I was standing by the kitchen island, washing a glass I didn’t need cleaned, when the doorbell rang.
My stomach dropped through the floor.
Knox was already there. He’d been for an hour, leaning against my living room wall in a black tee that stretched across his shoulders, boots scuffed, tattoos crawling up his forearms like living things. He’d been reading something on his phone, one knee drawn up, looking so unfairly at home in my space that it made my throat tight. When the bell chimed, he didn’t move. Just lifted his gaze to mine, slow, knowing.
“They’re here,” I whispered.
He set his phone down. The air in the room shifted, thickening. “You want me to leave?”
I swallowed. “No.”
His jaw tightened. Just a fraction. But I saw it. “Then let them in.”

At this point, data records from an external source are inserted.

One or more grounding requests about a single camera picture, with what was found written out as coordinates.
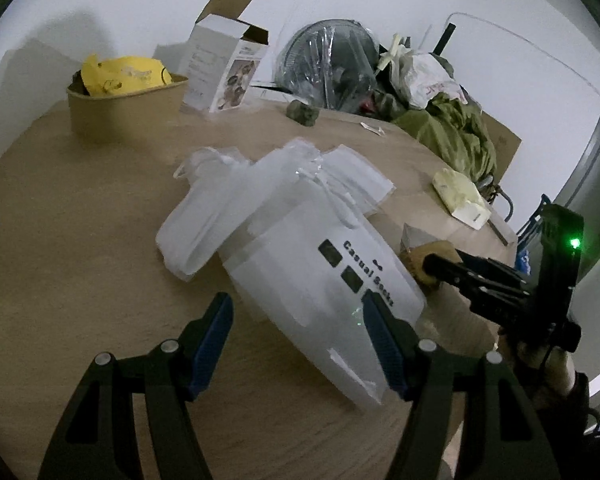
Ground white bag with red print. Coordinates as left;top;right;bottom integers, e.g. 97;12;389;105
395;52;468;110

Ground white printed product box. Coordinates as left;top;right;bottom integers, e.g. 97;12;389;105
181;14;270;113

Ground clear plastic bag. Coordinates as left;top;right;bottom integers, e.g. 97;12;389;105
156;146;261;283
320;144;397;216

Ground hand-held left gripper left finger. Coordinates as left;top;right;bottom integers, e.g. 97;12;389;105
37;291;235;480

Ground person's right hand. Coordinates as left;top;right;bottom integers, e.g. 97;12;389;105
515;342;578;393

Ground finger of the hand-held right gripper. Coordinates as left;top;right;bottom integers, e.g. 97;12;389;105
422;254;531;321
455;247;531;286

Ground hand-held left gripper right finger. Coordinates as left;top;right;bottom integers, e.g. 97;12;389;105
361;290;563;480

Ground metal chair frame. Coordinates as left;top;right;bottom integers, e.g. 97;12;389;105
487;185;518;247

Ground brown cardboard sheet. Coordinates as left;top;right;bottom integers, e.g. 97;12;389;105
477;110;522;186

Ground black rod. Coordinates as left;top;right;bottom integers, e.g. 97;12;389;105
432;22;458;56

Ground pale paper strips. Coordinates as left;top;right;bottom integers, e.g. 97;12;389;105
377;33;416;70

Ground green crumpled wad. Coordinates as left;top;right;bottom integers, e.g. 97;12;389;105
286;100;321;127

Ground pale yellow packet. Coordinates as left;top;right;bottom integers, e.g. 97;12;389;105
431;167;492;231

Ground plastic-wrapped electric fan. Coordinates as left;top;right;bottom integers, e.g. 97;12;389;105
275;19;381;113

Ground brown paper container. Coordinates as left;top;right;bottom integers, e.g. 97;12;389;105
66;74;190;143

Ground grey door frame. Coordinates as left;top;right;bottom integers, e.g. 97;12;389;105
555;102;600;241

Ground olive green cloth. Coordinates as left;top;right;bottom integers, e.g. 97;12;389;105
367;87;498;181

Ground yellow plastic bag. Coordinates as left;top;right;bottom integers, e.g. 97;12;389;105
81;55;173;97

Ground yellow sponge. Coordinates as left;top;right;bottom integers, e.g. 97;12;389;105
399;222;463;288

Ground printed translucent sock bag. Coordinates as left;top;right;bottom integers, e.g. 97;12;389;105
219;145;428;413

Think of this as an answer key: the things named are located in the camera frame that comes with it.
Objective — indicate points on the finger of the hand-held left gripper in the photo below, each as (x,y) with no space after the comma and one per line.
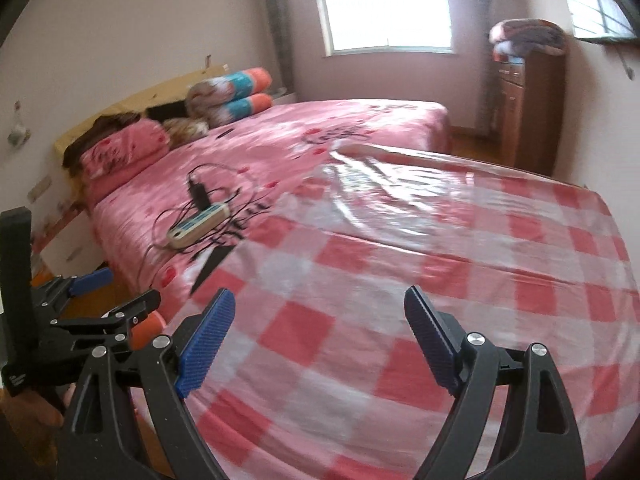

I walked to the door with my hands shaking. I told myself it was nerves. It wasn’t. It was the collision of two worlds I’d kept separate for three years, and now they were crashing into each other in my hallway, and I was standing right in the middle.
I opened the door.
Mom stood on the threshold, her coat draped perfectly over her arms, her smile already in place. Dad was beside her, holding a bottle of wine like a peace offering. Behind them, the hallway light caught the familiar scent of their perfume, the faint sound of the city outside, the life I’d built that felt so far away from this.
“Poppy,” Mom said, stepping forward. “We just wanted to surprise you. It’s been too long.”
I nodded, forcing my voice steady. “You didn’t have to bring wine. I mean, it’s nice. Come in.”
They stepped inside, hanging their coats, making polite remarks about the weather, about how my apartment smelled like sandalwood and leather. Then Dad’s eyes slid past me, and his smile froze.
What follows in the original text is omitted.